CamTwist is free. BoinxTV is not. BoinxTV is $499. But if CamTwist is a necessary slice of the pie to provide camera input to Skype, BoinxTV is the rest of the pizza.

BoinxTV is nothing less than a software broadcast studio, and it's quite amazing.

In a later article, I'll describe all that BoinxTV lets me do, but for now, I'll simply say that it allows me to do live, dynamic post-production -- while the show is being recorded.

That means when I'm done recording a show, I don't have hours or days of post-production where I have to sit in front of Premiere or Final Cut, layering on each element -- it's all done for me while the show runs.

More on that in a future article. For now, let's focus on chroma key.

CamTwist has a green screen chroma key function, but it's quite primitive. It lets you select a single green HSB value and mask it out.

But the real world isn't like that. Even with a vivid green screen behind you, the camera picks up all sorts of color variations, based on where the light shines, how much light shines, even the softest shadows, and the like.

See also: Green screen lighting in the Skype Studio

When I tried using CamTwist for green screen, I kept getting blotches.

But when the Boinx people kindly sent me a test copy of BoinxTV, I discovered it has a very sophisticated set of chroma key settings, which allow a great deal of customization and subtlety. It also provides additional post processing to remove the reflective green fringe that often gets picked up by the camera when light bounces off the green background and lands on the back of the subject.
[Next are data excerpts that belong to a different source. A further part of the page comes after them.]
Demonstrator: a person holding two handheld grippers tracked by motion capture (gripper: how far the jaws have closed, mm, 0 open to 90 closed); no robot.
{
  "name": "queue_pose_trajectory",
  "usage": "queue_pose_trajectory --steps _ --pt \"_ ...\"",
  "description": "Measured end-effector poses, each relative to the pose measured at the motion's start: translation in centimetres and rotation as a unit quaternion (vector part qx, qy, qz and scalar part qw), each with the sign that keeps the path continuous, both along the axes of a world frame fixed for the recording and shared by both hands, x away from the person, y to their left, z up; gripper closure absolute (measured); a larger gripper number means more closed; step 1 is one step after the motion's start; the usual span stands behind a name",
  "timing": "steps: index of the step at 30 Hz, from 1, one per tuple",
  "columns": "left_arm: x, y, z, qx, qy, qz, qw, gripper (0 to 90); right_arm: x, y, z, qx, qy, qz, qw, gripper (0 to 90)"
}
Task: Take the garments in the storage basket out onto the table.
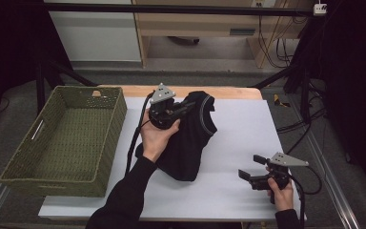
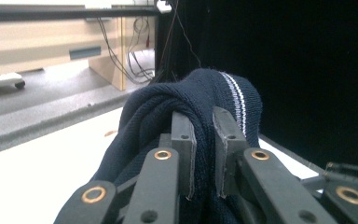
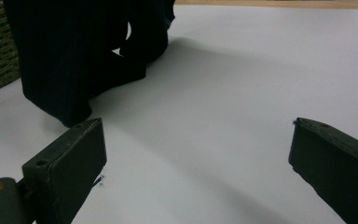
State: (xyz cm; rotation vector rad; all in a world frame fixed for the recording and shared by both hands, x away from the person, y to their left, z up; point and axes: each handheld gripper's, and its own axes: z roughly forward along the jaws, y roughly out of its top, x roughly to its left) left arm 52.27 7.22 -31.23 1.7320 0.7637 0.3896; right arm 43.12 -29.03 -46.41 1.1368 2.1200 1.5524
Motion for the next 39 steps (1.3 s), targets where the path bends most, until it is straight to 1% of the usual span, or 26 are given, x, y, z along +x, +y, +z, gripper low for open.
queue_pose_trajectory --steps 2,5,9,12,14,20,22,24,28,30,32,33,35,37,39 --pt "0.1 0.1 -0.9 0.005 0.006 0.0 1.0 80.3 0.0 0.0 0.0 -0.001 0.0 0.0 1.0 4.7" --pt "0.2 0.3 -2.1 0.006 0.013 -0.002 0.9999 80.3 0.0 0.0 0.0 -0.002 0.0 0.0 1.0 4.7" --pt "0.3 0.3 -3.5 0.017 0.024 -0.003 0.9996 80.0 0.0 0.0 -0.1 -0.002 0.001 0.0 1.0 4.7" --pt "0.4 0.2 -4.5 0.024 0.028 -0.002 0.9993 79.7 0.0 0.1 -0.1 -0.002 0.0 0.0 1.0 4.7" --pt "0.4 0.2 -5.1 0.025 0.03 -0.004 0.9992 79.5 0.0 0.0 -0.1 -0.001 0.0 0.0 1.0 4.7" --pt "0.4 -0.2 -6.6 0.02 0.032 -0.015 0.9992 78.7 0.0 0.0 -0.1 -0.002 0.0 0.0 1.0 4.7" --pt "0.5 -0.4 -7.1 0.026 0.036 -0.021 0.9988 78.0 0.0 0.0 -0.1 -0.002 0.001 0.0 1.0 4.7" --pt "0.5 -0.6 -7.5 0.033 0.036 -0.02 0.9986 77.3 0.0 0.0 -0.1 -0.002 0.001 0.0 1.0 4.7" --pt "0.6 -0.8 -8.2 0.035 0.043 -0.024 0.9982 74.6 0.0 0.1 -0.1 -0.001 0.0 0.0 1.0 4.7" --pt "0.6 -0.8 -8.3 0.028 0.049 -0.023 0.9982 70.5 0.1 0.0 -0.1 -0.002 0.001 0.0 1.0 4.7" --pt "0.5 -0.6 -8.2 0.026 0.05 -0.023 0.9982 63.3 0.1 0.0 -0.1 -0.002 0.001 0.0 1.0 4.7" --pt "0.4 -0.5 -8.0 0.026 0.046 -0.018 0.9984 59.6 0.1 0.0 -0.1 -0.002 0.001 0.0 1.0 4.7" --pt "0.2 0.0 -7.7 0.019 0.039 -0.013 0.999 48.8 0.1 0.0 -0.1 -0.003 0.001 -0.001 1.0 4.7" --pt "-0.1 0.6 -7.5 0.006 0.038 -0.018 0.9991 36.7 0.1 0.1 -0.1 -0.004 0.002 0.0 1.0 4.7" --pt "-0.4 1.4 -7.4 -0.001 0.029 -0.015 0.9995 31.3 0.1 0.2 -0.1 -0.006 0.001 0.001 1.0 4.7"
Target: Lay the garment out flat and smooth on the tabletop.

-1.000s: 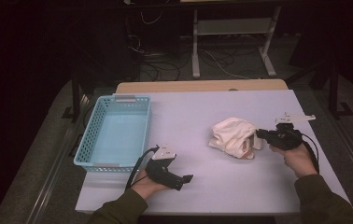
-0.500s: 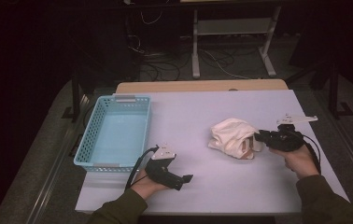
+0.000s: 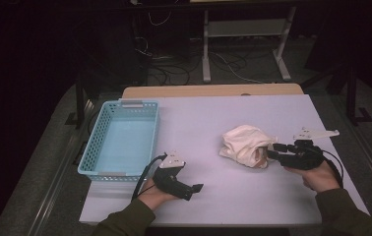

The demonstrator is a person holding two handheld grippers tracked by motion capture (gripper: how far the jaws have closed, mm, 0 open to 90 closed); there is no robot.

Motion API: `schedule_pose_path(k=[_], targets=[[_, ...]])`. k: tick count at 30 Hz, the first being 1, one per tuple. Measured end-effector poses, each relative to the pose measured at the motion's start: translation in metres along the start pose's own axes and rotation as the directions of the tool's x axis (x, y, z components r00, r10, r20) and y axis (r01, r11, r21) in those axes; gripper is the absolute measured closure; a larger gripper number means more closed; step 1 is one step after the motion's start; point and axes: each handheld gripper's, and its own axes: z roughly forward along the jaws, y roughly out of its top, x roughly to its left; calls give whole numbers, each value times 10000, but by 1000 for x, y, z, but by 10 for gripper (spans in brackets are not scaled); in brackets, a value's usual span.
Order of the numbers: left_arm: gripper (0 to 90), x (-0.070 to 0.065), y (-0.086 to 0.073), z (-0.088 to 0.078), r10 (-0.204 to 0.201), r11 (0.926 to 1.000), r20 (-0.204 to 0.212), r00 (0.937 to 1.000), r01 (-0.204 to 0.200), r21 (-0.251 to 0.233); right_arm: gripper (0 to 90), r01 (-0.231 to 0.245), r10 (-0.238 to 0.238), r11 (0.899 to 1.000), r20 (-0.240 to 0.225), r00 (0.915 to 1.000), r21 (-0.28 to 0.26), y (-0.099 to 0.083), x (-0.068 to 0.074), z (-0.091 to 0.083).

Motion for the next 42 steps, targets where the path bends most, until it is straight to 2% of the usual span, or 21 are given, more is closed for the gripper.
schedule_pose_path(k=[6, 7, 10, 21, 35, 42], targets=[[0, 0, 0, 0, -2, 10000, 16, 10000, 2, -25, 552, 79, -67, 9992, -321, 9995, 389, -8, 9, 5], [0, -1, 0, 0, 9, 10000, 6, 10000, -9, -21, 554, 73, -44, 9985, -524, 9986, 537, -10, 11, 10], [0, -1, 0, 0, 1, 10000, 11, 10000, -1, -8, 557, 180, -138, 9974, -609, 9980, 694, -10, 13, 16], [0, -1, 0, 1, 43, 10000, 20, 10000, -43, 35, 581, 373, -298, 9917, -622, 9976, 1234, -13, 14, 31], [0, -1, 0, 1, 59, 10000, 24, 10000, -59, 50, 625, 613, -532, 9871, -583, 9969, 1480, -12, 15, 43], [0, -1, 0, 1, 47, 10000, 25, 10000, -48, 38, 713, 835, -762, 9852, -539, 9956, 1499, -11, 19, 48]])
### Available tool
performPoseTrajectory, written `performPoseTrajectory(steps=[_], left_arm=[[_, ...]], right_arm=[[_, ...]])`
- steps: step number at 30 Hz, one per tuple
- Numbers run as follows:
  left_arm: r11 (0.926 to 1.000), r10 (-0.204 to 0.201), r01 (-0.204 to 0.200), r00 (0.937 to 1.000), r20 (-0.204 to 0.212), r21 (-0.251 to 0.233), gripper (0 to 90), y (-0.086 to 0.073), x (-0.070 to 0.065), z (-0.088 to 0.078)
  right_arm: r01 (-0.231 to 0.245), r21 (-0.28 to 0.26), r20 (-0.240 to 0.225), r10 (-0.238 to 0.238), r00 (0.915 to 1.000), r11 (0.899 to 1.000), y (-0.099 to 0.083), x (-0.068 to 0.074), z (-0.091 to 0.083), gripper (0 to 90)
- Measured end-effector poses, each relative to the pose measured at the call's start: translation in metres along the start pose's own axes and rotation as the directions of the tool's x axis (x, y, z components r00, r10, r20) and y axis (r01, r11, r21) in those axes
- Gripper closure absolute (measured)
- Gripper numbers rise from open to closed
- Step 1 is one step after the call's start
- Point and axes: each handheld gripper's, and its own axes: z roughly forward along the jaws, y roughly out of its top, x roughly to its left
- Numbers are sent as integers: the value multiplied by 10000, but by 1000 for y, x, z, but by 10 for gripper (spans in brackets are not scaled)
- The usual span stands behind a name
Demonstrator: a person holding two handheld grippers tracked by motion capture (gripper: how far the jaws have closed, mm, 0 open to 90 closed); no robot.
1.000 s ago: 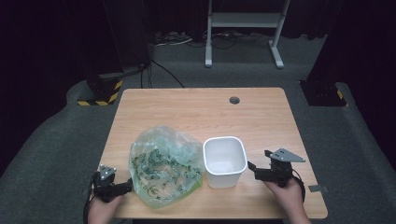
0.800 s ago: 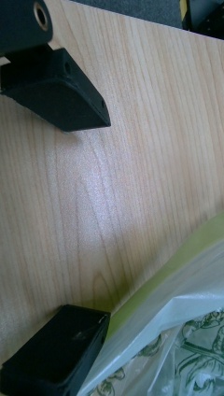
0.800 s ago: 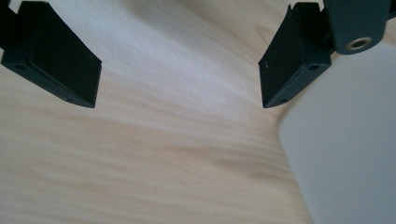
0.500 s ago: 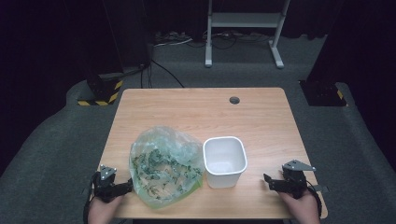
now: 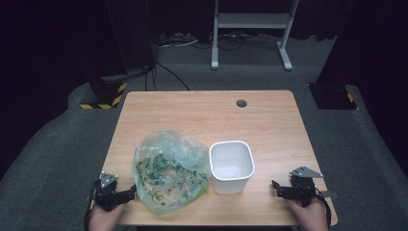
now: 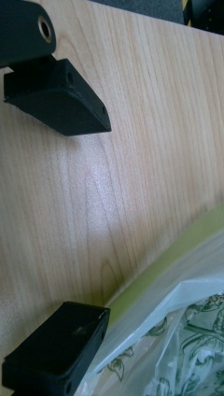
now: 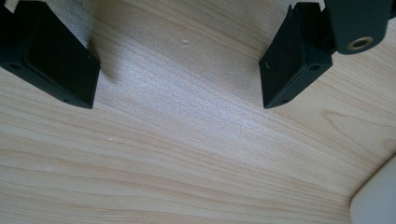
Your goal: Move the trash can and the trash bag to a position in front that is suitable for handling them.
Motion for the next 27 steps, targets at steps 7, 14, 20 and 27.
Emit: performPoseTrajectory(steps=[7, 14, 20, 27], left_arm=[[9988, 150, -147, 9999, 63, -457, 101, 6, -7, -16], [9951, 323, -292, 9990, 312, -943, 100, 13, -15, -27], [9924, 697, -600, 9936, 892, -1070, 100, 25, -34, -29], [9830, 1629, -1481, 9762, 1429, -1085, 96, 43, -71, -29]], right_arm=[[0, -2, -4, 0, 10000, 10000, 0, 0, 0, 119], [3, -1, -4, -3, 10000, 10000, 0, 0, 0, 118], [13, 3, 5, -13, 10000, 10000, 0, 0, 0, 117], [7, -1, -2, -7, 10000, 10000, 0, 0, 0, 118]])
Connecting BoinxTV to CamTwist to Skype

The way I get the BoinxTV output into Skype is amazingly simple. I just keep a preview window open on the desktop as BoinxTV runs. I then tell the Desktop+ feature of CamTwist to grab the contents of the BoinxTV window. And I then tell Skype to use CamTwist as the camera.

It actually works, and works well. The neat thing is that since CamTwist becomes a software camera, I can use it as input to other programs as well. When I had to give a lecture to National Defense University, and they only use Google Chat, I was able to tell Google Chat to use CamTwist as the camera and it all worked.

See also: Technology policy challenges faced by the U.S. Federal Government (video seminar)

Of course, this is just the video component. There's also sound. But that's a story we'll save for another day.